In altre circostanze, Henry Bishop si sarebbe fatto degli scrupoli a mettere in cella un agente pluridecorato, ma la collaborazione di Pulaski con Rhyme era un palese reato. Stupido, per di più. Avrebbe dovuto starne fuori. Inoltre Pulaski era maschio e presumibilmente bianco: più facile distruggergli la carriera.
«Formalizziamo delle accuse nei confronti di Pulaski?» chiese Fallow. «Dobbiamo colpirli forte, direi. Farli fuori una volta per tutte.»
Farli fuori una volta per tutte? Anche se non avrebbe scelto quelle parole, Bishop ne condivideva il senso.
L’agente continuò: «Ostruzionismo, collusione...».
«Furto di documenti governativi.»
«Ottimo.»
«Probabilmente ha violato anche dei regolamenti interni del NYPD: norme sul segreto professionale e i protocolli da seguire. Ma lasceremo che se ne occupino i loro Affari interni. Quando uscirà dalla prigione federale in cui intendo spedirlo, tra dieci anni, lo Stato potrà farne ciò che vuole. Prepara un mandato per Pulaski, e vai a prelevarlo il prima possibile.»

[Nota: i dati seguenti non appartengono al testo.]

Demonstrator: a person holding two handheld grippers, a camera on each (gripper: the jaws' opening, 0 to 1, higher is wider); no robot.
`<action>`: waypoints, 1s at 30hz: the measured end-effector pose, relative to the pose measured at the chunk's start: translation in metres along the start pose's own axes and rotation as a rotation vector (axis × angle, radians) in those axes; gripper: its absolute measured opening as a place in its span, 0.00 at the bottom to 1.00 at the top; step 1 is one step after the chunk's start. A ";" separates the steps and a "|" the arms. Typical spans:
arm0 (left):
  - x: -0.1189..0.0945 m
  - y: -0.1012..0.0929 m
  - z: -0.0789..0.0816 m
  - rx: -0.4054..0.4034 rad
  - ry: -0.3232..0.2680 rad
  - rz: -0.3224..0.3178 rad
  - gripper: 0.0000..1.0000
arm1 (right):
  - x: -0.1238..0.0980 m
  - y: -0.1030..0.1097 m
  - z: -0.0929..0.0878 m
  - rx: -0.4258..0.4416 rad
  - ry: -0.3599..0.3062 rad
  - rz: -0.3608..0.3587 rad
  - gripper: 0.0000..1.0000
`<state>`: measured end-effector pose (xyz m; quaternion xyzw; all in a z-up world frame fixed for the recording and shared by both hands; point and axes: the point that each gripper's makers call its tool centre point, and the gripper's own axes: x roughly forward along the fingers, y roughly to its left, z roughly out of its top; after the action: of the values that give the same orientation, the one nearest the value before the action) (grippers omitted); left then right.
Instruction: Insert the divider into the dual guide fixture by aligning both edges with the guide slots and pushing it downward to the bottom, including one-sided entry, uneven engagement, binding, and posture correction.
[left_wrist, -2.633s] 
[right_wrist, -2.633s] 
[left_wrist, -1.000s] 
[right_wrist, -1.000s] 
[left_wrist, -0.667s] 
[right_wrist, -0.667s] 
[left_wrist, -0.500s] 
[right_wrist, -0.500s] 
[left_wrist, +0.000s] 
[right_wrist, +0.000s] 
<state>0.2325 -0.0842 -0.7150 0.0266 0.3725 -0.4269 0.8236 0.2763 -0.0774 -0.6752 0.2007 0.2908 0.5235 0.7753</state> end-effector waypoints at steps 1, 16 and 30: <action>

Prima che lui e Rhyme trovino una delle irregolarità che sono incaricati di cercare.
«Ha intenzione di lasciare che Rhyme...?» chiese Fallow.
«No. Lo accuseremo di aver ricevuto fascicoli governativi rubati. Ci sono strutture in grado di accoglierlo?»
«Isolamento in infermeria.»
«Bene.»
«Ha un badante.»
«Un cosa?»
«Un assistente. Qualcuno che si prende cura di lui.»
Bishop sghignazzò. «Be’, non andrà dentro con lui. Ci saranno delle infermiere o dei portantini che possono occuparsene.»
«Chiamo l’ala medica» disse Fallow.
Bishop guardò fuori dalla finestra. «Un’altra cosa. Voglio assicurarmi che tutte le forze dell’ordine del Paese sappiano cosa ha fatto Rhyme. Non lavorerà mai più come consulente. Spero abbia un buon piano pensionistico, perché quando sarà uscito di prigione passerà il resto della vita a casa, a guardare soap opera.»